> _Problem description_:
Among the lines of the listing below, count those with the string "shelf". Give the number and no commentary.

> _Recorded data_:

* * * *

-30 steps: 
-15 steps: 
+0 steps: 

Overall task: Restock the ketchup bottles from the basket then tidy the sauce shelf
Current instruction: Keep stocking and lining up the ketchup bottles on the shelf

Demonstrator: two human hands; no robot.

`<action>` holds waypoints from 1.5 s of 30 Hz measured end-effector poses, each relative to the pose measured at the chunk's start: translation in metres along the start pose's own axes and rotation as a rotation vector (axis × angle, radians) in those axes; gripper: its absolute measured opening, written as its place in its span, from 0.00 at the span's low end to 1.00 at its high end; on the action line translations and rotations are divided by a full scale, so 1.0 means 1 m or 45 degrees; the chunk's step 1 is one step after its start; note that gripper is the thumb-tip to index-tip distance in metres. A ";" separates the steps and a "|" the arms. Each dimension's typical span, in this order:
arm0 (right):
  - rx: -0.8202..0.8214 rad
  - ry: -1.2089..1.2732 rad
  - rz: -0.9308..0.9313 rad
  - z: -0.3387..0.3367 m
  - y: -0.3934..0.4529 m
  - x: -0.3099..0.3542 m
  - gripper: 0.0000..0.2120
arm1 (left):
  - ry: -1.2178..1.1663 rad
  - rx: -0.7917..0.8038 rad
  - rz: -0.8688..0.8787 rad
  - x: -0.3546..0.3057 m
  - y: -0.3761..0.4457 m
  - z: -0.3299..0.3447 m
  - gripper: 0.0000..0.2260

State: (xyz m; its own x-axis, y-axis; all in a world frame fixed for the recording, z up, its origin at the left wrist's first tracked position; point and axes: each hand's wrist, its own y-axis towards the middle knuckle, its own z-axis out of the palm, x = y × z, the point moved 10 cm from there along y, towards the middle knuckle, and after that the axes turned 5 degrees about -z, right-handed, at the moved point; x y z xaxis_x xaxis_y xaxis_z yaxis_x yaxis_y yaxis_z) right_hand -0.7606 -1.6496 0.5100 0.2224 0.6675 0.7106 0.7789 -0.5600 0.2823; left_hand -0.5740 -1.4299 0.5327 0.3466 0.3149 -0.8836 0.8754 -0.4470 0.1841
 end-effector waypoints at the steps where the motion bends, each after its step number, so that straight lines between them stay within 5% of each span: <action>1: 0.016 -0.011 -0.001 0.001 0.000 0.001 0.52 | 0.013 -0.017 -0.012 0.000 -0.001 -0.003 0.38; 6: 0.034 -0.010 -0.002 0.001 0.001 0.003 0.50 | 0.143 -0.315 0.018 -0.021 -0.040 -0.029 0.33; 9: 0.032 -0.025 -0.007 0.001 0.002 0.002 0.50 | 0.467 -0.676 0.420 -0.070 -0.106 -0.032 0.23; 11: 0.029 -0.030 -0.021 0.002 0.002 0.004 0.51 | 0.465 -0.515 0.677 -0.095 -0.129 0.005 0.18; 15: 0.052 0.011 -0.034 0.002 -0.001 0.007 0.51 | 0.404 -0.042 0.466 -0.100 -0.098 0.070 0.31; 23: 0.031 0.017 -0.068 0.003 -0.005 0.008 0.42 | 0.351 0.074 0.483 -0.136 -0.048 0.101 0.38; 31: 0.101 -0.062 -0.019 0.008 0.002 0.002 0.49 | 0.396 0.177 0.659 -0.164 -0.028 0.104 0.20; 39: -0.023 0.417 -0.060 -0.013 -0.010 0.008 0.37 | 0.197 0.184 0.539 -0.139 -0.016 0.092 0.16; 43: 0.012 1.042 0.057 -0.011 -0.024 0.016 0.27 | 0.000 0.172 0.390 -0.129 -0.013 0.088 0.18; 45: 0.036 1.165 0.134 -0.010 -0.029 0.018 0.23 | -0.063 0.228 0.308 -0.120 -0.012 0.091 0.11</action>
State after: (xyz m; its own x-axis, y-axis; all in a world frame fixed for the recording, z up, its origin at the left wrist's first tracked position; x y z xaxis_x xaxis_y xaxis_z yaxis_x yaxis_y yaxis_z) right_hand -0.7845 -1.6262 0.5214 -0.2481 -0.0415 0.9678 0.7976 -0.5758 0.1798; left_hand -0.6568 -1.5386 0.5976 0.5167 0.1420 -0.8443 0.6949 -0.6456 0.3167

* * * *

> _Answer below_:
2